A DNA-programmed magnetic photoactive probe enabling discriminative photoelectrochemical sensing of diverse targets

The integration of magnetic nanomaterials and photoelectrochemical aptamer sensing strategies offers significant potential for rapid separation of target molecules, improved detection sensitivity and enhanced accuracy. However, the limited photoelectrochemical activity of magnetic nanomaterials and the high cost of aptamer sensors hinder their advancement. This study innovatively realized the independent, sensitive, and precise photoelectrochemical detection of different target molecules on same platform by constructing ultra-efficient magnetic photoactive probe, ZnFe₂O₄/Bi₂O₂S/AuNPs/C1-C2. The designed ZnFe₂O₄/Bi₂O₂S/AuNPs exhibited high photocurrent response activity, efficient magnetic separation performance, and high aptamer immobilization capacity. Additionally, the elaborately designed DNA duplex C1-C2 probe also served dual functions, acting as “aptamer” for target identification and “bridging linker” to connect ZBA or capture hemin for different target detection, thereby inducing photocurrent polarity reversal or photocurrent enhancement.
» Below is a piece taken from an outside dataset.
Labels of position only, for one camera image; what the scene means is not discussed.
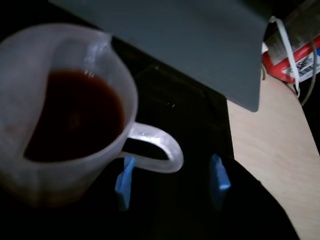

These two targets share the core recognition component, the same electrode interface, and testing conditions, yet generate photocurrent signals with opposite polarity, enabling the determination of various targets on the same sensing platform and significantly improving sensing efficiency. The sensor achieved a low detection limit for chloramphenicol (24.6 pM) and ampicillin (14.5 fM), and demonstrated high precision with relative standard deviations of 4.5 % for chloramphenicol detection and 2.0 % for ampicillin detection. Furthermore, this strategy maximizes the advantages of DNA and nanomaterials, simplifies operation procedures and opens new avenues for developing low-cost, highly reliable multi-target detection technologies.